I have no idea how to be a good houseguest. In fact, I suck at houseguesting. I don’t do it often so I don’t know all those unwritten rules that frequent houseguesters somehow know.
My most recent stint as a HG proves I need a giant, bright yellow book called Houseguesting For Dummies (it can go next to my unread copy of Moving Without Going Psycho for Dummies). Here are the areas where I need tips/guidelines/boundaries.
- Invitation. Are you allowed to invite yourself to someone’s house? Can you bring your two kids along? Recently, I emailed an out-of-state friend to see if I could come crash for a night with my super tidy and hardly-talk-at-all-except-with-indoor-voices children. I used the private messaging over at Facebook, and I totally acknowledged her newborn son, so I get some points for that even if I lost a bunch for inviting myself and my kids to stay with a friend who has a newborn.
- Giving The Hostess An Out. I think this was an area where I scored high, because I wrote, “You can say no if you want to. Please don’t feel obligated. It’s not like we’ll sleep on the streets, though Jeff and I might end up in D-court if I don’t get all three of us out of the way while he deals with our movers. But totally. For reals. Say no if that doesn’t work.” Who doesn’t respond well to that type of passive aggressive victim-y correspondence?

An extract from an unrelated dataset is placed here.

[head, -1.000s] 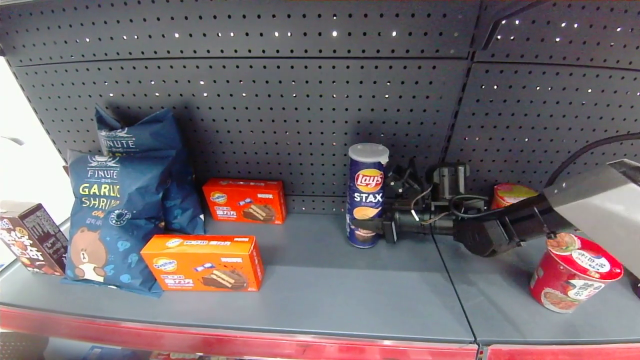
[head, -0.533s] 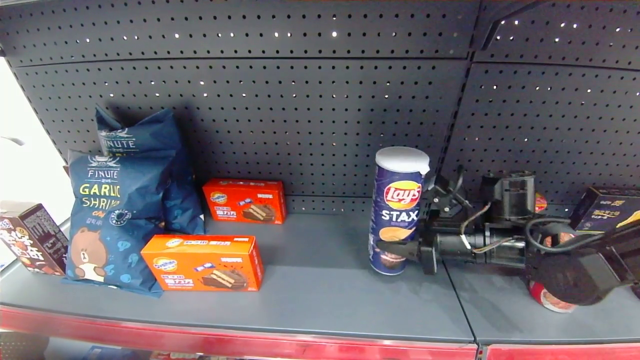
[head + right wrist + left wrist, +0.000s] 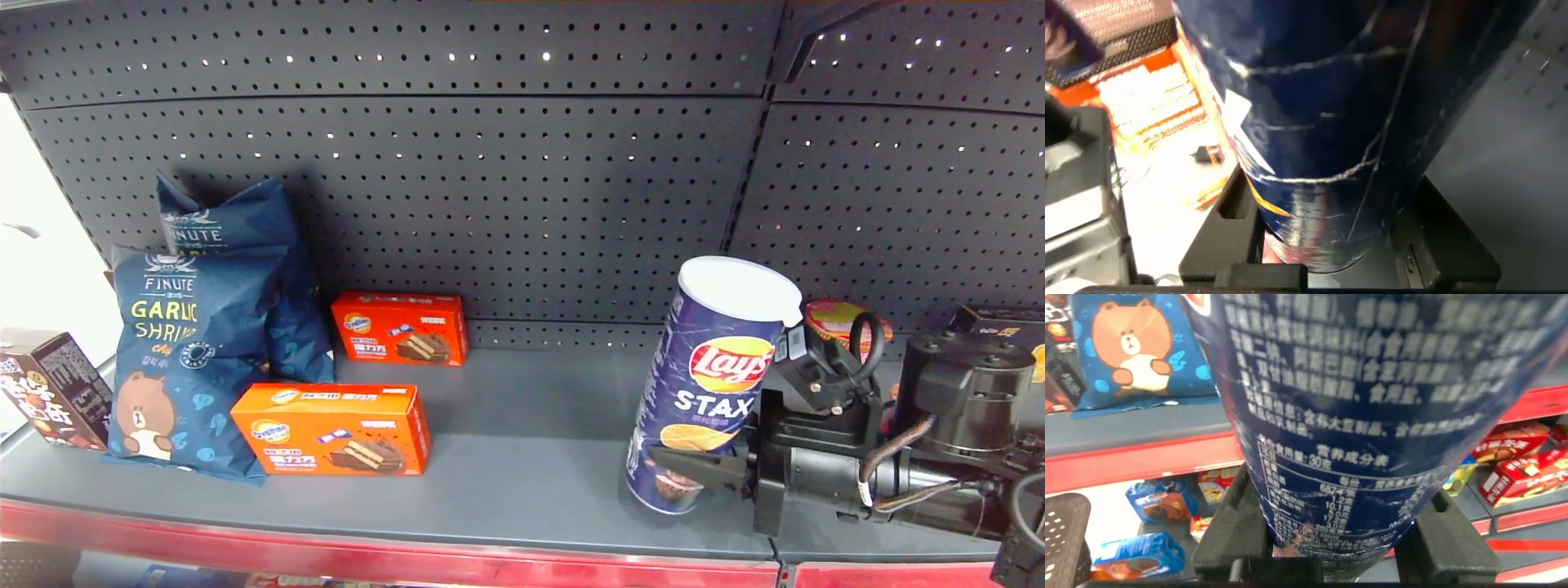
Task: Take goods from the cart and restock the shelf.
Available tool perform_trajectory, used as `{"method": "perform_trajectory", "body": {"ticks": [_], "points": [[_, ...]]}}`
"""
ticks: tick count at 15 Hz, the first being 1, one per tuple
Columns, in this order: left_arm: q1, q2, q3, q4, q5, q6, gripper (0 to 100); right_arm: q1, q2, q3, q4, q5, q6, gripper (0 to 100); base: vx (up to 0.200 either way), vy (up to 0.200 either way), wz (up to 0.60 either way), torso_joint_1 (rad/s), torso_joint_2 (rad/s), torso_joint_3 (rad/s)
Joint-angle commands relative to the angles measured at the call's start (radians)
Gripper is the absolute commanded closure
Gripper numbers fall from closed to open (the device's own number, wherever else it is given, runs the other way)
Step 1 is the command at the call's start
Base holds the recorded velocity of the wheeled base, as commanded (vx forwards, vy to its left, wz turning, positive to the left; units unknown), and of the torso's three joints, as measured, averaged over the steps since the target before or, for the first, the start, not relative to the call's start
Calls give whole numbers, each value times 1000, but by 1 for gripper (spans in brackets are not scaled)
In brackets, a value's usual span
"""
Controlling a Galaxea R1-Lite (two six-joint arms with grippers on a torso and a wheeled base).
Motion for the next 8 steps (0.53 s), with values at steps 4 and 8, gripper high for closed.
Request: {"method": "perform_trajectory", "body": {"ticks": [4,8], "points": [[1,0,7,0,9,-1,100,1,31,43,-13,2,-4,100,0,0,0,0,0,0],[1,0,7,1,9,-3,100,1,115,38,-84,-1,-8,100,0,0,0,0,0,0]]}}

- Fending For Myself. This one is nearly impossible for me. I am rabidly afraid of opening someone else’s fridge or cabinets. I trace this back to being a fat young kid who internalized the idea that I had no business looking for food. Or eating. Today, this phobia makes it hard to get myself breakfast unless there is a fully cooked bowl of oatmeal just sitting on the counter with a spoon in it with the following engraving: Christie Tate, please eat this! You gotta put some meat on those bones.

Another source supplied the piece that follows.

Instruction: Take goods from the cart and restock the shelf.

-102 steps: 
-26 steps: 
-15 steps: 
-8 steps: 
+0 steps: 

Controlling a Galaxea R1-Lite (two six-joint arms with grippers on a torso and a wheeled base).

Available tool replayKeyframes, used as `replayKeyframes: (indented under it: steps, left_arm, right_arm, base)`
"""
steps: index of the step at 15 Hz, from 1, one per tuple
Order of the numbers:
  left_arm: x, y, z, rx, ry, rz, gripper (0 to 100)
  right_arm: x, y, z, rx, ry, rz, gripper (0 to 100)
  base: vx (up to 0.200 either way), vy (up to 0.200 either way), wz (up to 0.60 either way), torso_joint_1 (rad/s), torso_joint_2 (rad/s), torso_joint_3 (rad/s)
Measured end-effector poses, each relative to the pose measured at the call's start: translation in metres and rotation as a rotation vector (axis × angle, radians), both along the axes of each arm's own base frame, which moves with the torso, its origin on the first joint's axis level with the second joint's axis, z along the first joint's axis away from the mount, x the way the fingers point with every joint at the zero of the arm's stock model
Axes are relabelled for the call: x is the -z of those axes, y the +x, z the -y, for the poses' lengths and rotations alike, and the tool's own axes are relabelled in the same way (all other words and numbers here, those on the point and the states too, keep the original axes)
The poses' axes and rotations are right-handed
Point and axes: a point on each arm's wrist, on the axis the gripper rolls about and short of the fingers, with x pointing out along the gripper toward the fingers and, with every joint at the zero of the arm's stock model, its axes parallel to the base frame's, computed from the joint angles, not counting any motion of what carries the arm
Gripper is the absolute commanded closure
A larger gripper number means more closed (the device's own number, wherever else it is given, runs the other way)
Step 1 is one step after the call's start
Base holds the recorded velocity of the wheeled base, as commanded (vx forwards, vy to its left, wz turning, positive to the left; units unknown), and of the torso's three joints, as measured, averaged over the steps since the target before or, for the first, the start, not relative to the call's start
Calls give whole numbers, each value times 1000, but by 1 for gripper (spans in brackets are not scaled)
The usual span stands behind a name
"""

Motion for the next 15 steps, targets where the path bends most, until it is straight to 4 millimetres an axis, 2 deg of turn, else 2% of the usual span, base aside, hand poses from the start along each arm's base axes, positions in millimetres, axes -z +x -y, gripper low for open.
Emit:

- Asking For A Blanket. This is like #3 but it doesn’t involve food. Let me illustrate: Once I was a HG and the room I was staying in was so cold that I scooched off my air mattress and into the closet, because I thought it would be warmer to be near clothes. I was a grown ass woman but too afraid to look for a linen clost or GASP! ask for a blanket. I operate as if a HG is not allowed to take up space or need anything. Because everyone loves invisible HGs.
- Bringing A Gift. This one’s tricky, right? Do you stop and get a generic Yankee candle from TJ Maxx before showing up on someone’s doorstep? You could. I’ve certainly done it. In a perfect world, I’d have some baked goods that are in concert with my hostess’ dietary aspirations or offer something wonderful I’d crafted just for her front door. Most recently, however, I faux pas’ed. Yes, I bought a soft cotton onsie for the little baby, but I also brought my hostess and her partner: two (unused) vibrators that I scored (for free) from BlogHer ‘
1312. Nothing says I appreciate your hospitality like “hey, want some sexual healing in a dusty box from a blogging conference I went to last year”?
You can see why I need that manual right? Feel free to invite me to be your houseguest in the comments, but please know, I am all about of female pleasure devices, so you’ll likely get a wreath from the clearance aisles at The Homegoods Store.